NSF Bioinformatics Grants Awarded Sept. 26 — Dec. 17, 2009
Multiscale Stochastic Simulation for Complex Biochemical Systems with Visualization Tools
Start date: June 1, 2010
Expires: May 31, 2011
Awarded amount to date: $98,020
Principal investigator: Yang Cao
Sponsor: Virginia Polytechnic Institute and State University
This project aims to develop efficient simulation techniques for stochastic biochemical models, particularly the cell cycle model. "Biologists have developed complex mathematical models of cell-cycle control in budding yeast, fission yeast, and mammalian cells," the grant abstract states. "These systems are so complex that its simulation and analysis present great challenges to computational science." In response, the investigators plan to develop "innovative computational methods and rigorous mathematical theories to integrate the full gamut of continuous, discrete, deterministic, and stochastic models, and support dynamic, seamless and automatic switching between different models and algorithms as dictated by the scales of underlying problems." The primary aim is to develop algorithms and mathematical theories about a particular multiscale challenge known as "stiffness." In particular, they plan to "develop the theory of the stiffness in discrete stochastic simulation of chemically reacting systems and an automatic stiffness detection algorithm through a running-time profile analysis." The team also plans to develop hybrid algorithms to simulate biological systems with multistate species, "a special challenge in biological systems with multiple binding sites."

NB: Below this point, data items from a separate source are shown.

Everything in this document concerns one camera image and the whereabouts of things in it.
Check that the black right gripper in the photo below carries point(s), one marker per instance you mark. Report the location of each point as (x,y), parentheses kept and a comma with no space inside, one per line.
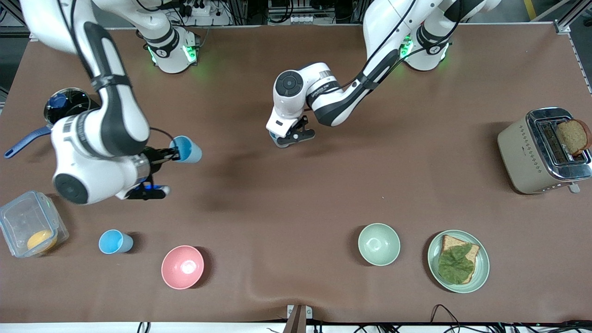
(153,157)

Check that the bright blue plastic cup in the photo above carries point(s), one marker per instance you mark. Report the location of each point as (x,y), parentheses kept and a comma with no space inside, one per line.
(190,151)
(112,241)

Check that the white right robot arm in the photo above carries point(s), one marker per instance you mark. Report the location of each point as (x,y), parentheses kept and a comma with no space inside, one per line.
(115,120)

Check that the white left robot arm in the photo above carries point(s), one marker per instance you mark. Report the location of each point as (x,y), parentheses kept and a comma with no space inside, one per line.
(379,27)

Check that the brown table cover mat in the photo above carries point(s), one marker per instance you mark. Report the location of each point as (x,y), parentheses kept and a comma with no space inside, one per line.
(296,208)

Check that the white connector block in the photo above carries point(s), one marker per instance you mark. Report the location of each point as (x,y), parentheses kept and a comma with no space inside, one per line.
(296,19)

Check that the pink bowl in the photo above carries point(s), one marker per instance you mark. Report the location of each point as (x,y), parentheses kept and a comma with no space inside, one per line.
(182,267)

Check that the pale green bowl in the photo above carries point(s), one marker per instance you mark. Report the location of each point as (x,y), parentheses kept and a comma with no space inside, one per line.
(379,244)

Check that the white power strip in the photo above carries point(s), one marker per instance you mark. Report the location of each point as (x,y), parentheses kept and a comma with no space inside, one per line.
(196,9)

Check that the orange round food item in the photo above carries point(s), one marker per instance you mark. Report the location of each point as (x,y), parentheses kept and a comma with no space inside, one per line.
(40,240)

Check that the clear plastic food container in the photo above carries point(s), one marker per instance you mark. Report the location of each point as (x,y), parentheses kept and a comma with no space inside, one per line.
(18,222)

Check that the brown bread slice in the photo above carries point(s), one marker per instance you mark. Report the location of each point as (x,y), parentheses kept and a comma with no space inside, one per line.
(451,241)

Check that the green lettuce leaf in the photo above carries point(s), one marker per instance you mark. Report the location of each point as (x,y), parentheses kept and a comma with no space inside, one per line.
(455,266)

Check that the beige chrome toaster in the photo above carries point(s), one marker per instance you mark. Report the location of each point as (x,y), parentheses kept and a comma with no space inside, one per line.
(520,157)

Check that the pale green plate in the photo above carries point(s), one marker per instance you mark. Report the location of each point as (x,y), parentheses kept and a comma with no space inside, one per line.
(483,266)

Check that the dark toast slice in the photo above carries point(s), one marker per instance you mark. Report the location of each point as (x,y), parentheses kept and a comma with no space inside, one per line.
(573,136)

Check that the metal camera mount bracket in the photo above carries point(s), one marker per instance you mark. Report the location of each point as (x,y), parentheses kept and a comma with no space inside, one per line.
(298,319)

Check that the aluminium frame profile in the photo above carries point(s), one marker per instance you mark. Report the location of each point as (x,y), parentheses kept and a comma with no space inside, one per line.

Robustness in Genetic Regulatory Network Modeling and Control
Start date: Feb. 1, 2010
Expires: Jan. 31, 2011
Awarded amount to date: $77,107
Principal investigator: Ranadip Pal
Sponsor: Texas Tech University
The goal of this project is to develop a theoretical and computational framework "to estimate the uncertainties in genetic regulatory network modeling and generate robust therapeutic strategies for genetic diseases such as cancer," according to the grant abstract. The investigators note that one role for genetic regulatory network modeling is "to design and analyze therapeutic intervention strategies aimed at moving the network out of undesirable states, such as those associated with disease, and into desirable ones." However, they add that limited experimental data "prevent accurate inference of the mathematical model of the genetic regulatory network." In response, the team plans to study the effect of modeling errors on the predictive power of inferred network models and on intervention outcomes. They also plan to design control strategies that will provide bounds on the performance of mathematically designed intervention strategies. In particular, they will develop algorithms to design robust control strategies "with the objectives of avoiding extremely undesirable results (minimax design) or improving the expected chances of success (Bayesian approach)."
Computational Models and Algorithms for Differential Network Analysis in Systems Biology
Start date: Feb. 1, 2010
Expires: Jan. 31, 2011
Awarded amount to date: $80,275
Principal investigator: Mehmet Koyuturk
Sponsor: Case Western Reserve University
This project aims to develop computational models and algorithms that enable integration of disparate datasets — including gene sequences, gene expression, protein expression, and protein interactions — for network-based modeling of phenotypic differences. The investigators plan to develop innovative methods to conduct combinatorial modeling of coordinate changes in the expression of multiple interacting genes; probabilistic modeling of the crosstalk in biomolecular networks; and algebraic modeling of information flow in the cell.
Molecular Dynamics Simulations of the Conformational Binding Dynamics of Sequence-Specific DNA-Binding Proteins
Start date: Oct. 1, 2009
Expires: Jan. 31, 2010
Awarded amount to date: $91,946
Principal investigator: Arjan Van Der Vaart
This award supports the development of computational methods for simulating conformational binding dynamics of sequence-specific DNA-binding proteins. The project will focus on the lac repressor headpiece, which partially folds upon DNA binding, and the Ets-1 transcription factor, which partially unfolds upon DNA binding. "New analysis methods and biasing algorithms are being developed along with a coarse-grained model to compute transition pathways," according to the grant abstract.
Data-Parallel Platform for Large-Scale Simulation of Agent-Based Models in Systems Biology
Start date: Aug. 16, 2009
Expires: July 31, 2012
Awarded amount to date: $349,910
Principal investigator: Roshan D'souza
Sponsor: University of Wisconsin-Milwaukee
This award, funded under the American Recovery and Reinvestment Act of 2009, supports research into algorithms to model multi-scale phenomena in biological systems using agent-based models. It also supports the acquisition of two graphics processing unit racks. "GPUs follow the stream programming model," which is "completely different from traditional serial programming and requires the invention of entirely news set of algorithms to suit the architecture," the grant abstract states.